> TASK TO CARRY OUT:
Reproduce, character for character, the entries from their opening line through the line with "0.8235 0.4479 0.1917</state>".

*-*-*

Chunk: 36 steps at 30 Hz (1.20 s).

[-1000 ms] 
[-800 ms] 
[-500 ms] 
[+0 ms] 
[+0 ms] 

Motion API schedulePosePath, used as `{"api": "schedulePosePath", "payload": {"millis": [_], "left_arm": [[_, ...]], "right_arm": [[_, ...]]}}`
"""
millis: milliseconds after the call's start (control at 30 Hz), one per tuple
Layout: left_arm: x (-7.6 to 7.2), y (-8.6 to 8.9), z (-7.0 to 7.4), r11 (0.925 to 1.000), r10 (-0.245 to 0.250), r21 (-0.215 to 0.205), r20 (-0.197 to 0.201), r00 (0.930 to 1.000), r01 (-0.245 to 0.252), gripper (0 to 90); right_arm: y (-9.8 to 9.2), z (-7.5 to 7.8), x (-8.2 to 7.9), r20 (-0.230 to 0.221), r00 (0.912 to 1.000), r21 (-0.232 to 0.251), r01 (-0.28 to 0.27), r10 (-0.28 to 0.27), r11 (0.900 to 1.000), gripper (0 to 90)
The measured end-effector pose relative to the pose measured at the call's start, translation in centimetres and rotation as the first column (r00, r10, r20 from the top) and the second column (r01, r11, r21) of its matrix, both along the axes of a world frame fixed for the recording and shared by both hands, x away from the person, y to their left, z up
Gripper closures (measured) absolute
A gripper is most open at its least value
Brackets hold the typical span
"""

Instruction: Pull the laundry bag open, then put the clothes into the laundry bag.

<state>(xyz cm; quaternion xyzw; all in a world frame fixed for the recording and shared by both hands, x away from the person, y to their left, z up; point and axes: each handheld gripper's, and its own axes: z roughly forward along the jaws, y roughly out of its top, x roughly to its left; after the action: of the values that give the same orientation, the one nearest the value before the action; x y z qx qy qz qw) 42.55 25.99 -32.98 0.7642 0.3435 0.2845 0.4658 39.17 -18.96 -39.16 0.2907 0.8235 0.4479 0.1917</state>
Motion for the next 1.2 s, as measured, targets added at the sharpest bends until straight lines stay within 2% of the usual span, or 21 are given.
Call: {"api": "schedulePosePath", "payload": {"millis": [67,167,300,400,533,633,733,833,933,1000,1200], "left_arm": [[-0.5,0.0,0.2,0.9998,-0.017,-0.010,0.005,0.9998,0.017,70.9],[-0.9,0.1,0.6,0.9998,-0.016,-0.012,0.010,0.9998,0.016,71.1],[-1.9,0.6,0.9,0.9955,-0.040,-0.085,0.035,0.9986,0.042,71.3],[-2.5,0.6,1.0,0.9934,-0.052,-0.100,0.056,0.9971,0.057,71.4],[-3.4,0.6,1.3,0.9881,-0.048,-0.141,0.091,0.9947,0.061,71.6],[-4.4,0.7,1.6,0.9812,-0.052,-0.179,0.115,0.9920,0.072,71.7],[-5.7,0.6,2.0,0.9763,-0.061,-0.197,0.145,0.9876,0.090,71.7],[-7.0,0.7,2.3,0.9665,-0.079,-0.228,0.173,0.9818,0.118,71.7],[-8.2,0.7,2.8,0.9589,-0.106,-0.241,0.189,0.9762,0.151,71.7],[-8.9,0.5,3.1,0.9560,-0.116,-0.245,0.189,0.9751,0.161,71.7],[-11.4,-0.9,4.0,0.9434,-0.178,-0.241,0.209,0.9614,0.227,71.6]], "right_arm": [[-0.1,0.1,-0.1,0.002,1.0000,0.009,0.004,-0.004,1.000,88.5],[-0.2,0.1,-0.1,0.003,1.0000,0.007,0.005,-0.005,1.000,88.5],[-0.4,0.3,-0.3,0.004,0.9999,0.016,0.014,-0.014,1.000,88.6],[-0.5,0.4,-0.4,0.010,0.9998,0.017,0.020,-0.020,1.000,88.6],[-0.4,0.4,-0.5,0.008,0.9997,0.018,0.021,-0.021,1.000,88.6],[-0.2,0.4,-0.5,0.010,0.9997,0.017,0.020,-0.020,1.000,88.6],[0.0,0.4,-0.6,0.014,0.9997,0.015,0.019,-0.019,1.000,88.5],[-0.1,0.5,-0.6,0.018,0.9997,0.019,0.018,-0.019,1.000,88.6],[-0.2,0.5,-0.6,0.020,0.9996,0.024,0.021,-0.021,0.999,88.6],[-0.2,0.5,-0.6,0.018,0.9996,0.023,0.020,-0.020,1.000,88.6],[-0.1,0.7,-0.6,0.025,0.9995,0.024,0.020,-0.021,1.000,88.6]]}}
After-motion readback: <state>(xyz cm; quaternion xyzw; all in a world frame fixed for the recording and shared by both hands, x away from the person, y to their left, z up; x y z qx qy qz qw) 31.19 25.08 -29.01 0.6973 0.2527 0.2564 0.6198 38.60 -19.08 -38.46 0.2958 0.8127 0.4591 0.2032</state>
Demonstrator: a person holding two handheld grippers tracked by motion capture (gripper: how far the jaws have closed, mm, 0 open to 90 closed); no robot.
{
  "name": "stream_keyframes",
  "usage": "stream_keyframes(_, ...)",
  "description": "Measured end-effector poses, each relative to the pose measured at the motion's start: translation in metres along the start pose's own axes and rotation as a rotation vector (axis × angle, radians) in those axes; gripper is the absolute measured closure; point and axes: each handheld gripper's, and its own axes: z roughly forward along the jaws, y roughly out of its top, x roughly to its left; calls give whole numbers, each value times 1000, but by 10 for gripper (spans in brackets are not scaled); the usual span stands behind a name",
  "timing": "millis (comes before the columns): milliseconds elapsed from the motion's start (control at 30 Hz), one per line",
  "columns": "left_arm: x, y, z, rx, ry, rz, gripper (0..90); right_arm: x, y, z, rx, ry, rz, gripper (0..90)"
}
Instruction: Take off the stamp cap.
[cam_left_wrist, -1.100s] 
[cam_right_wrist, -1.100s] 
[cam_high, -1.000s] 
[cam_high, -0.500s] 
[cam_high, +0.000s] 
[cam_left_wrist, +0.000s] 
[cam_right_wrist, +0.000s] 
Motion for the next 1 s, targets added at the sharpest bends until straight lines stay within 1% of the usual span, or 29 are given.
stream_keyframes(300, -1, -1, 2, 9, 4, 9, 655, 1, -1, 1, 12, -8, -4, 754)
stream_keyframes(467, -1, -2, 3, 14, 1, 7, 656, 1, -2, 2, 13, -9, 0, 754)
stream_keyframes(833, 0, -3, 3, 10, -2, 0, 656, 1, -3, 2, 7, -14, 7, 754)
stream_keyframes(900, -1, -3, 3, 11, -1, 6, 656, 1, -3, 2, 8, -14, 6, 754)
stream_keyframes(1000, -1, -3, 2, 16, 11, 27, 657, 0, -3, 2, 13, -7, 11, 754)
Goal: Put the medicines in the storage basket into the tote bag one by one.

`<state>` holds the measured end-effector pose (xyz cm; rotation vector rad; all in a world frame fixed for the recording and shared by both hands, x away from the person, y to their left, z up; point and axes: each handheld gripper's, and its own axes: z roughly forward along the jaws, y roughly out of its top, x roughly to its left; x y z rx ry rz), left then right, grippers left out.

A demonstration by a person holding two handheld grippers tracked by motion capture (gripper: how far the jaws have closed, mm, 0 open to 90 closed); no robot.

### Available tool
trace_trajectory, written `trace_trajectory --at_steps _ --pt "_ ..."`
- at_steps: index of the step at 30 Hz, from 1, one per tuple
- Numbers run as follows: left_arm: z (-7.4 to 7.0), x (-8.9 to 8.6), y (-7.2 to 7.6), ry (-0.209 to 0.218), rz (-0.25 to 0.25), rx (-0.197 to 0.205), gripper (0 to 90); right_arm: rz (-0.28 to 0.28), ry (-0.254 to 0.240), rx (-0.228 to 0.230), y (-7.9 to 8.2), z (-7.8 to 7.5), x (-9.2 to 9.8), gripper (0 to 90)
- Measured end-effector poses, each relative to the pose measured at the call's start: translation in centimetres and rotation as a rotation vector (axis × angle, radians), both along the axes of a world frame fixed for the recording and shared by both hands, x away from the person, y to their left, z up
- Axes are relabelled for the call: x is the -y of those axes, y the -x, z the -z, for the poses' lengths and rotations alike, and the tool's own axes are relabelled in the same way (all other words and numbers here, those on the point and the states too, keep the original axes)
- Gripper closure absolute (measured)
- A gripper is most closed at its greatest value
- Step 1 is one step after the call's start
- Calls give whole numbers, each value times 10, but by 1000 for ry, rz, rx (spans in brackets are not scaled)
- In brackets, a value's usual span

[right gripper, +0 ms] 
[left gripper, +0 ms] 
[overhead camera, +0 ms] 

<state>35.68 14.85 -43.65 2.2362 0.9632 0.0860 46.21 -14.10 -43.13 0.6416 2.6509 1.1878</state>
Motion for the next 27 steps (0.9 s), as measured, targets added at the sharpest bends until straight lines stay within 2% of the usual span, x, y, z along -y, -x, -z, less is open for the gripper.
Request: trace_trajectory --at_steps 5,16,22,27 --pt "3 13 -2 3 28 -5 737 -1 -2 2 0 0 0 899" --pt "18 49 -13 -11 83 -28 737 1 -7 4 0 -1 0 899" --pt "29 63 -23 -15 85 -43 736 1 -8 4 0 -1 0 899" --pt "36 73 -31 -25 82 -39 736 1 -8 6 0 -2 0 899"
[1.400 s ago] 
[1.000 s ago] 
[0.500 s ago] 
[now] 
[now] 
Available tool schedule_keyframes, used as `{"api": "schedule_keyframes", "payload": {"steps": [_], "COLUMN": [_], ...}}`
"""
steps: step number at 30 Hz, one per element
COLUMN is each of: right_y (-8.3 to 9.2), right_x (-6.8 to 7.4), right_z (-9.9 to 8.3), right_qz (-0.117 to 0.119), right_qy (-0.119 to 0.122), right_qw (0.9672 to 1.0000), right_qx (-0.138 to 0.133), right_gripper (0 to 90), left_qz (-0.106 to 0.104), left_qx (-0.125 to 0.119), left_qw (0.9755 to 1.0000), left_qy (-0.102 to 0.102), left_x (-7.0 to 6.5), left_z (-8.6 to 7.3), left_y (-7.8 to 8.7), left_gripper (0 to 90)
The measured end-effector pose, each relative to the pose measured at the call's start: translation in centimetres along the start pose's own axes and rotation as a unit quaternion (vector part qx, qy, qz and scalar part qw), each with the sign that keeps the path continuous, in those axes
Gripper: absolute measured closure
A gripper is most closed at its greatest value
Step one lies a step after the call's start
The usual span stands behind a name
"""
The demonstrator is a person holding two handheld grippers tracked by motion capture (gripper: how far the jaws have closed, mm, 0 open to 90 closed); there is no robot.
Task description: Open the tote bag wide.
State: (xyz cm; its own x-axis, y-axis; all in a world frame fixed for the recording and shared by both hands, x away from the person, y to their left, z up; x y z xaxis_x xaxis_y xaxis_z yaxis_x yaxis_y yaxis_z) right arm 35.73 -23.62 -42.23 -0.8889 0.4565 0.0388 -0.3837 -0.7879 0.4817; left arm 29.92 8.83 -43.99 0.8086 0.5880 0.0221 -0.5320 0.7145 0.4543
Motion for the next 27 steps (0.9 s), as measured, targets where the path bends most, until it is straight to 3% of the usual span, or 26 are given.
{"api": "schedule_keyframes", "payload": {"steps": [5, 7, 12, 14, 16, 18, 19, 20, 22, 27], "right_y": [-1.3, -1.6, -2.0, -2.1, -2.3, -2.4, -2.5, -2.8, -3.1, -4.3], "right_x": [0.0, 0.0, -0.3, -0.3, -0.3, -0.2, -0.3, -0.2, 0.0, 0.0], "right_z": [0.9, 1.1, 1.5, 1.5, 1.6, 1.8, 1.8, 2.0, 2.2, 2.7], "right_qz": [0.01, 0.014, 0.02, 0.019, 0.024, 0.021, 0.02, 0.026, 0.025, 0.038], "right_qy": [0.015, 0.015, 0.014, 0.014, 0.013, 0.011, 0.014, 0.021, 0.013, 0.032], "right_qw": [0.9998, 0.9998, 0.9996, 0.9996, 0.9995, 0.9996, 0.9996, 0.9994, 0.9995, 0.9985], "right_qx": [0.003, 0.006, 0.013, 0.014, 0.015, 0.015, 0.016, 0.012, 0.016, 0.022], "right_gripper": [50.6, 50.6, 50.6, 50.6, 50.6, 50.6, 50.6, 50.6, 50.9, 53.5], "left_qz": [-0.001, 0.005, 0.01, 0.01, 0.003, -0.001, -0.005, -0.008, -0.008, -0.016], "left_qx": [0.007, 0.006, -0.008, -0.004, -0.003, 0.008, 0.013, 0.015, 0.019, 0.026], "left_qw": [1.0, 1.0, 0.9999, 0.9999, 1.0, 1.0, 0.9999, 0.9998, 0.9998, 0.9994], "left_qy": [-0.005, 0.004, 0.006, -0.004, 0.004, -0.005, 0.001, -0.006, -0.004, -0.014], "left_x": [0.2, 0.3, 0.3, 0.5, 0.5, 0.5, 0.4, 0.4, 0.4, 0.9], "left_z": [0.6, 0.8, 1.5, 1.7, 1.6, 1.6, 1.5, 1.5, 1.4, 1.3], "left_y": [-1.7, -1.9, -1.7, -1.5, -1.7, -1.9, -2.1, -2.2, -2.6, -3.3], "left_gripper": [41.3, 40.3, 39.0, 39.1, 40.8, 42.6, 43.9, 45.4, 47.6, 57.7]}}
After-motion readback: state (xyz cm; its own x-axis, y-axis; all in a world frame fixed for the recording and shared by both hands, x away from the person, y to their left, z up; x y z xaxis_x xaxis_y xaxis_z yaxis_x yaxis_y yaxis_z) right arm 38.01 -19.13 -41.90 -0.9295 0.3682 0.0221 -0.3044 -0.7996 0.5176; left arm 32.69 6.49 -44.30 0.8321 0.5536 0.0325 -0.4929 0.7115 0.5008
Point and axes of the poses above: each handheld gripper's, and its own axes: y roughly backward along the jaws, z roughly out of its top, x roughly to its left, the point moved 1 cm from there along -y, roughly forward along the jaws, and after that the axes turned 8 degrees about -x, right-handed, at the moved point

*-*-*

> EXERCISE ANSWER:
Chunk: 36 steps at 30 Hz (1.20 s).

[-1000 ms] 
[-800 ms] 
[-500 ms] 
[+0 ms] 
[+0 ms] 

Motion API schedulePosePath, used as `{"api": "schedulePosePath", "payload": {"millis": [_], "left_arm": [[_, ...]], "right_arm": [[_, ...]]}}`
"""
millis: milliseconds after the call's start (control at 30 Hz), one per tuple
Layout: left_arm: x (-7.6 to 7.2), y (-8.6 to 8.9), z (-7.0 to 7.4), r11 (0.925 to 1.000), r10 (-0.245 to 0.250), r21 (-0.215 to 0.205), r20 (-0.197 to 0.201), r00 (0.930 to 1.000), r01 (-0.245 to 0.252), gripper (0 to 90); right_arm: y (-9.8 to 9.2), z (-7.5 to 7.8), x (-8.2 to 7.9), r20 (-0.230 to 0.221), r00 (0.912 to 1.000), r21 (-0.232 to 0.251), r01 (-0.28 to 0.27), r10 (-0.28 to 0.27), r11 (0.900 to 1.000), gripper (0 to 90)
The measured end-effector pose relative to the pose measured at the call's start, translation in centimetres and rotation as the first column (r00, r10, r20 from the top) and the second column (r01, r11, r21) of its matrix, both along the axes of a world frame fixed for the recording and shared by both hands, x away from the person, y to their left, z up
Gripper closures (measured) absolute
A gripper is most open at its least value
Brackets hold the typical span
"""

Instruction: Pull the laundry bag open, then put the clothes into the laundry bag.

<state>(xyz cm; quaternion xyzw; all in a world frame fixed for the recording and shared by both hands, x away from the person, y to their left, z up; point and axes: each handheld gripper's, and its own axes: z roughly forward along the jaws, y roughly out of its top, x roughly to its left; after the action: of the values that give the same orientation, the one nearest the value before the action; x y z qx qy qz qw) 42.55 25.99 -32.98 0.7642 0.3435 0.2845 0.4658 39.17 -18.96 -39.16 0.2907 0.8235 0.4479 0.1917</state>

What was asked now has a complete answer.